Exercise instructions ▸ Would you give back exactly the lines from the line with "(447, 247): 29.6, 4.3, -23.1" through the end of the entries below, both included, but none of the pictures?

━━ Record set

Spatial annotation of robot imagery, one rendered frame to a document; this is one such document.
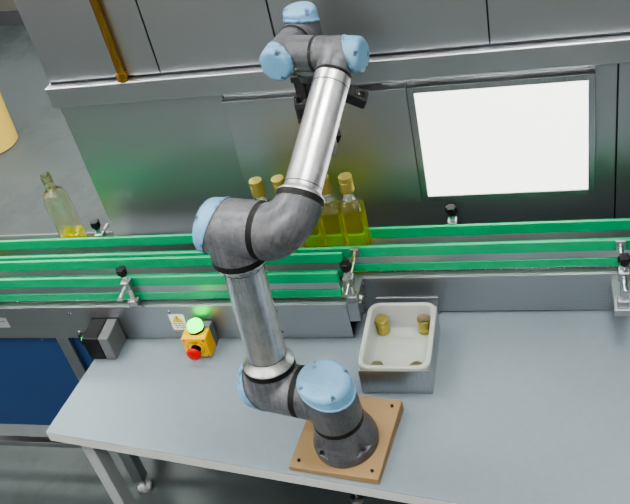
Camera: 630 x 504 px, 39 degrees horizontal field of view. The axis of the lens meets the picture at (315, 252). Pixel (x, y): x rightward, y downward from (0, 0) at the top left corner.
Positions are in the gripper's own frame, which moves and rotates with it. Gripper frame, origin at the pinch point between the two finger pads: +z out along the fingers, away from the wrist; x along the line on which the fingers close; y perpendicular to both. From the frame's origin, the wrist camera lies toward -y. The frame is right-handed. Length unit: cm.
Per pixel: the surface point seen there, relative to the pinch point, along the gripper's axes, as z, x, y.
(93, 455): 63, 44, 72
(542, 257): 34, 4, -46
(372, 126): 3.2, -12.0, -6.3
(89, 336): 42, 21, 73
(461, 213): 34.0, -14.8, -25.2
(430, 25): -20.7, -14.8, -23.2
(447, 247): 29.6, 4.3, -23.1
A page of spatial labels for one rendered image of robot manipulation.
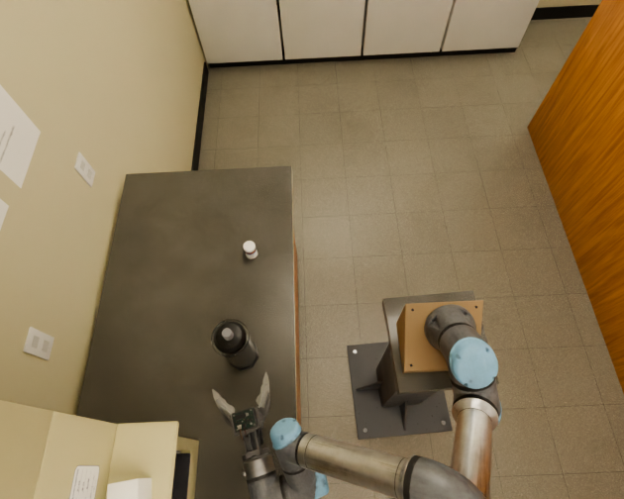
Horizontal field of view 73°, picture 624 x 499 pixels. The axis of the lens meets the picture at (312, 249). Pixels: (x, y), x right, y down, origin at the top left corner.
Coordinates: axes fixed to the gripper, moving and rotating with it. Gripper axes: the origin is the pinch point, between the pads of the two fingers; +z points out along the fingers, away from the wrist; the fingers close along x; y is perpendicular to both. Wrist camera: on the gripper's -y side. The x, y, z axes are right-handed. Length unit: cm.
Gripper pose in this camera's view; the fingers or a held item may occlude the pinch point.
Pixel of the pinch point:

━━━━

Answer box ▸
(447, 247): 29.6, 4.3, -23.1
A page of spatial labels for one rendered image of robot manipulation.
Horizontal field of view 73°, picture 624 x 499 pixels. The axis of the lens meets the picture at (312, 249). Pixels: (x, y), x right, y down, origin at the top left corner.
Coordinates: axes fixed to the gripper, moving and rotating with it. Gripper axes: the origin is the pinch point, between the pads of the two fingers; +z points out along the fingers, away from the wrist; the fingers close along x; y is perpendicular to both. Wrist camera: on the gripper's -y side. The x, y, z axes are right-handed. Length unit: cm.
Gripper pose in this camera's view; the fingers or a held item may occlude the pinch point.
Pixel of the pinch point:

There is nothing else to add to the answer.